▶ TASK INSTRUCTIONS
For the records below, report how many lines include the word "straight". Only the number should appear.

▶ DATA RECORDS

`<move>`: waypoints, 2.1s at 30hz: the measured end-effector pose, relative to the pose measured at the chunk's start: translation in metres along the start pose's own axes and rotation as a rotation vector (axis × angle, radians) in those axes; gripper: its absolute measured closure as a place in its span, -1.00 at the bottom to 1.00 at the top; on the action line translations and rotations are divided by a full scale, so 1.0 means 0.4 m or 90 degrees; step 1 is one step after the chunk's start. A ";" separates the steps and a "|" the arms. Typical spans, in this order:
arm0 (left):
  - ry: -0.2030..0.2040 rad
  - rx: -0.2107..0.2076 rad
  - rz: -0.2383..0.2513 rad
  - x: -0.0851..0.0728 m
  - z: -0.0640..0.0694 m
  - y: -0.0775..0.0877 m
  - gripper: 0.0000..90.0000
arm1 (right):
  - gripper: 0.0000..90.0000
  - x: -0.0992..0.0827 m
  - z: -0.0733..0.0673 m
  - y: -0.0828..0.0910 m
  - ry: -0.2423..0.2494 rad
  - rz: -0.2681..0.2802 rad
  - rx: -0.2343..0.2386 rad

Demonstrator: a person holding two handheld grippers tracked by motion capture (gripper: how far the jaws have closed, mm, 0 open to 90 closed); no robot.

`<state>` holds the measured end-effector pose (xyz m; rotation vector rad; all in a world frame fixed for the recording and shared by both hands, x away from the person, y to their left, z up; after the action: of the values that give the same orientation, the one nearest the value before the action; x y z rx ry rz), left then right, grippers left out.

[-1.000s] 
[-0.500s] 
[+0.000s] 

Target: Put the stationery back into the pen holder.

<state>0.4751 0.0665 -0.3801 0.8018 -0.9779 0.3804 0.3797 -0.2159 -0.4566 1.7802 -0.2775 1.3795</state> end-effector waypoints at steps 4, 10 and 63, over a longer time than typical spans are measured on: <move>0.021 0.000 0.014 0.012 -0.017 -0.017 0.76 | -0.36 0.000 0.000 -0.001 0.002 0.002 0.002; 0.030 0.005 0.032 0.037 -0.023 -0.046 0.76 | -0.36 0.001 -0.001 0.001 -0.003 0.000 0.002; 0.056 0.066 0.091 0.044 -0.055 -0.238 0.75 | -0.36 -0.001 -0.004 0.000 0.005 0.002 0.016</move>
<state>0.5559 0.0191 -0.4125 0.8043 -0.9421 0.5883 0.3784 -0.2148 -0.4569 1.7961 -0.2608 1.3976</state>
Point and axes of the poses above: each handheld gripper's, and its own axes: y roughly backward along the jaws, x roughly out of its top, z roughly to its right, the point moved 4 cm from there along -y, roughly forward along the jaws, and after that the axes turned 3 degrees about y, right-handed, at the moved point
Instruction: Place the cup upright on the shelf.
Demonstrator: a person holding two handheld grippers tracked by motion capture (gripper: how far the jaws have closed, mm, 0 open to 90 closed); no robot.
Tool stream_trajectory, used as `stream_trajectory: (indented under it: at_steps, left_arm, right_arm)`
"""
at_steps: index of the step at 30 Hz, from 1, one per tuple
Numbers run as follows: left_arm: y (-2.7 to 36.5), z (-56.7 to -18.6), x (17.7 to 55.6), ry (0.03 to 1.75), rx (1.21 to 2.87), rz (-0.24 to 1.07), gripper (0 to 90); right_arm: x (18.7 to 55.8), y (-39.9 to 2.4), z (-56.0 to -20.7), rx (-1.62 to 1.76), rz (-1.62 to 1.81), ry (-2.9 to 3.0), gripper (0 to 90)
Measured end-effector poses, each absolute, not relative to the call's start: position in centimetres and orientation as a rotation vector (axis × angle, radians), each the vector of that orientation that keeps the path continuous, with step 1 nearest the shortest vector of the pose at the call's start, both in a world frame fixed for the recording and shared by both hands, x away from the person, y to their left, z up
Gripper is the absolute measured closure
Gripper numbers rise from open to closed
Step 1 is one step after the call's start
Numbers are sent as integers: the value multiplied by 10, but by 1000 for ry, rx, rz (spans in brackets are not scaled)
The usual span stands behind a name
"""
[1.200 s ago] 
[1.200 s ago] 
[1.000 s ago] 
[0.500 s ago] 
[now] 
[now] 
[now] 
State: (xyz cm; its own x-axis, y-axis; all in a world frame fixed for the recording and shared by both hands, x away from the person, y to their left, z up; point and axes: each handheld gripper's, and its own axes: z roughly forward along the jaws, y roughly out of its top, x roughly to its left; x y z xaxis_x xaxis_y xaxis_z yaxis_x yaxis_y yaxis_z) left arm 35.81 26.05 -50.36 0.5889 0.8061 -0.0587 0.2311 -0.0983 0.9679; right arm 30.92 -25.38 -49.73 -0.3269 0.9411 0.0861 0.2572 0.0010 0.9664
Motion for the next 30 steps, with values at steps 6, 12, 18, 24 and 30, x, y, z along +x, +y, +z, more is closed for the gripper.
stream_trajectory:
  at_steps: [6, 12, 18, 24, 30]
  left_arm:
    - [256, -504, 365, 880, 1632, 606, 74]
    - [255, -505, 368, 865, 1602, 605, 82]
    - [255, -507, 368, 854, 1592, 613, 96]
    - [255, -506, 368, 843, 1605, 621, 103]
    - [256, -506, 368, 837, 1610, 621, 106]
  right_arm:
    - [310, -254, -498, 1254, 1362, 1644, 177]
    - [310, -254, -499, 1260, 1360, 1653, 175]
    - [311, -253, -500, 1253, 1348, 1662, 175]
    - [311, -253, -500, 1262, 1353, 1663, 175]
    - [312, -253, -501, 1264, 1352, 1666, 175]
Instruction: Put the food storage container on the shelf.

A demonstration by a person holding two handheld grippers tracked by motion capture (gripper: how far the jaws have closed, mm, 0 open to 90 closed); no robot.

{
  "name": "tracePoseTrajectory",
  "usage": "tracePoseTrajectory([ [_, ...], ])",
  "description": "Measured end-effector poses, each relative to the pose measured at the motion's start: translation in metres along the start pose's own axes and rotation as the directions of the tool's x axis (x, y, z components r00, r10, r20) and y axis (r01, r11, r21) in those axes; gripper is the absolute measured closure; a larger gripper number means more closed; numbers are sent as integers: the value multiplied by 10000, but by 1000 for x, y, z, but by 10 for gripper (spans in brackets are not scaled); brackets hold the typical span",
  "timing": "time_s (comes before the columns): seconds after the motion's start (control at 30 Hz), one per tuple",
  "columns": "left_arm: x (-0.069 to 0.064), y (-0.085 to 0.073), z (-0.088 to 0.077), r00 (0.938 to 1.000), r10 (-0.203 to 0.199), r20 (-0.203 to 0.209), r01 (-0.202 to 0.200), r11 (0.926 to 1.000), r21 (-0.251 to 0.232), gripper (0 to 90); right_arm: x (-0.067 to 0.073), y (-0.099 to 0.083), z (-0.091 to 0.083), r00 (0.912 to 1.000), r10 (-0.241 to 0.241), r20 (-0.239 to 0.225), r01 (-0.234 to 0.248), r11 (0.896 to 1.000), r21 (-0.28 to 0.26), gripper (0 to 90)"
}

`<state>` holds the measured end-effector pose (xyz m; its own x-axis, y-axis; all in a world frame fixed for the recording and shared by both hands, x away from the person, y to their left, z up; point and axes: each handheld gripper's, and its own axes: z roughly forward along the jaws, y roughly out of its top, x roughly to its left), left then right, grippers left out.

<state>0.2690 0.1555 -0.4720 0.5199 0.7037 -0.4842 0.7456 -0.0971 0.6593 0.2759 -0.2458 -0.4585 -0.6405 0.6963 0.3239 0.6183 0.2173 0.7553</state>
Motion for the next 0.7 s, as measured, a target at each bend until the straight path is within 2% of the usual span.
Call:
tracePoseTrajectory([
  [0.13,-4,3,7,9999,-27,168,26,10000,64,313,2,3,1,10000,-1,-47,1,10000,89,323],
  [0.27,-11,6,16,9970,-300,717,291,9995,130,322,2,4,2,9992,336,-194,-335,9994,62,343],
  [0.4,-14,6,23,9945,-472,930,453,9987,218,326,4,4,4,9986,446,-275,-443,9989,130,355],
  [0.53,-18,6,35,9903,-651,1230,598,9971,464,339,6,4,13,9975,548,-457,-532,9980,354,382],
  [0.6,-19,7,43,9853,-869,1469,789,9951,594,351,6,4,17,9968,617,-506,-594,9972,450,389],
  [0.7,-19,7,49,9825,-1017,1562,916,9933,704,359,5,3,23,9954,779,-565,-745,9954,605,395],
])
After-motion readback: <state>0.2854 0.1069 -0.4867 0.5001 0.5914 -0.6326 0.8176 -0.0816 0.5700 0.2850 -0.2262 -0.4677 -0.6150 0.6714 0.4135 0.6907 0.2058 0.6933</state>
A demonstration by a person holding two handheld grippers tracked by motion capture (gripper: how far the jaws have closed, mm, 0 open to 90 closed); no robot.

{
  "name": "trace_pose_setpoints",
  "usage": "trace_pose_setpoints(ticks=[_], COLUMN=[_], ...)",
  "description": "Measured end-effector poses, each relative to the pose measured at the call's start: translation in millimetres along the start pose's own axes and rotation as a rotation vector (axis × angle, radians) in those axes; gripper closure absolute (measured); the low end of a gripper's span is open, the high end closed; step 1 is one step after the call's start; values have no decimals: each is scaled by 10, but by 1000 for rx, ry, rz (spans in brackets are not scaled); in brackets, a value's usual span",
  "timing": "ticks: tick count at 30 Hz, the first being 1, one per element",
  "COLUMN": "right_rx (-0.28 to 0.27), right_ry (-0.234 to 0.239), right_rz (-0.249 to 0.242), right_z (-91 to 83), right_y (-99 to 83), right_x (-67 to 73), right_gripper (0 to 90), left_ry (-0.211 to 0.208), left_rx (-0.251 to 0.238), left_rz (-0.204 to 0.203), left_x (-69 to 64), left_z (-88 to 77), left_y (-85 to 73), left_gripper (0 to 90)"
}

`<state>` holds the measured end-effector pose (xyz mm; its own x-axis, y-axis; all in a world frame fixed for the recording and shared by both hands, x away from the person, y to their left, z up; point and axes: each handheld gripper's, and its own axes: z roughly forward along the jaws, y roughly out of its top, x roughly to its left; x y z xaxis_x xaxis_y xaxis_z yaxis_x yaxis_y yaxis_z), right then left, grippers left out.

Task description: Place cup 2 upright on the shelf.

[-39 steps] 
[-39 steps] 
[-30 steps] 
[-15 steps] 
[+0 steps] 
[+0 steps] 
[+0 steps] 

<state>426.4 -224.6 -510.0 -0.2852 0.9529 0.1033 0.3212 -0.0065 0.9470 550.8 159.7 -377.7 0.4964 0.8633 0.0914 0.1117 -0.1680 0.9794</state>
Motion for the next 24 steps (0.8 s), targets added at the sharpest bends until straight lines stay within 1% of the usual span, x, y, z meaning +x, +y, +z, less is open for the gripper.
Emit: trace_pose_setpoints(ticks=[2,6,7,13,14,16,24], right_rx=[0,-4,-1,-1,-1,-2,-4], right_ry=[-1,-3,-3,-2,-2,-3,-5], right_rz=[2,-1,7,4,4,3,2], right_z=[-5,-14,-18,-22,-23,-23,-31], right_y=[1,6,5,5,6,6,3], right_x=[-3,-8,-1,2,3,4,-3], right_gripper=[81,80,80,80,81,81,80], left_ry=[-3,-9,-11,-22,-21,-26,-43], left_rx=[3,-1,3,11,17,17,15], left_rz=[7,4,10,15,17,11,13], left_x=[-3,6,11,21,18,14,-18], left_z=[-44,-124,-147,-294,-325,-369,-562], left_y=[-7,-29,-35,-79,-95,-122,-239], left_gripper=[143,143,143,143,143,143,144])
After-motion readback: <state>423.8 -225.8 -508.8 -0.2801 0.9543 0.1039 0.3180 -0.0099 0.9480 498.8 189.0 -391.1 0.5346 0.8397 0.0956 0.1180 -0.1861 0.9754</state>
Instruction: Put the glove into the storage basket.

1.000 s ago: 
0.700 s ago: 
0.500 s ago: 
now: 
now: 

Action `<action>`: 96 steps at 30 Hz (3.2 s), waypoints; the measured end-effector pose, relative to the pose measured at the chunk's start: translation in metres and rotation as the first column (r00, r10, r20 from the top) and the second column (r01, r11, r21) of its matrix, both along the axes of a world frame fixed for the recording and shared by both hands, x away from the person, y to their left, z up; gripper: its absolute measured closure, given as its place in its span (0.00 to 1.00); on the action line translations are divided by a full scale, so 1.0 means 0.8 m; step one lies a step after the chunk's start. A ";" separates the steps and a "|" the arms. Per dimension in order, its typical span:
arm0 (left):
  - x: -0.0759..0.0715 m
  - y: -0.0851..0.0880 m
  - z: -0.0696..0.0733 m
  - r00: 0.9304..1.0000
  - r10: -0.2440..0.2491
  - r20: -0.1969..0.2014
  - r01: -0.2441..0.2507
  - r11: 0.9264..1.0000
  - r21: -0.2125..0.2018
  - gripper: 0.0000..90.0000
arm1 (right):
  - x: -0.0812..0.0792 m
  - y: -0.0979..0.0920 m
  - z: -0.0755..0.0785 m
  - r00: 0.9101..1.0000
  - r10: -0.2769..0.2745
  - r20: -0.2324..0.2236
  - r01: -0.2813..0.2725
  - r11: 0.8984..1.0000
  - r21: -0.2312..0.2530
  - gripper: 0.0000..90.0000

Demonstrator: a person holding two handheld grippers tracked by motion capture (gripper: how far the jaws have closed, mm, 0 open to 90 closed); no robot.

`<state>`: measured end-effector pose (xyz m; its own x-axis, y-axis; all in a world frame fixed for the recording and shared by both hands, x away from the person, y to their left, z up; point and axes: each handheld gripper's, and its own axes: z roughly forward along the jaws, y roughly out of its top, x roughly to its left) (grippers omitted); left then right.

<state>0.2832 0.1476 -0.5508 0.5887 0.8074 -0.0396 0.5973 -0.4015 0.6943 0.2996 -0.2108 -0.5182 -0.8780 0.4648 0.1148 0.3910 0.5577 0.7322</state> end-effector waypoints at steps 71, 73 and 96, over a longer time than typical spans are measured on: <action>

▶ ANSWER BELOW
2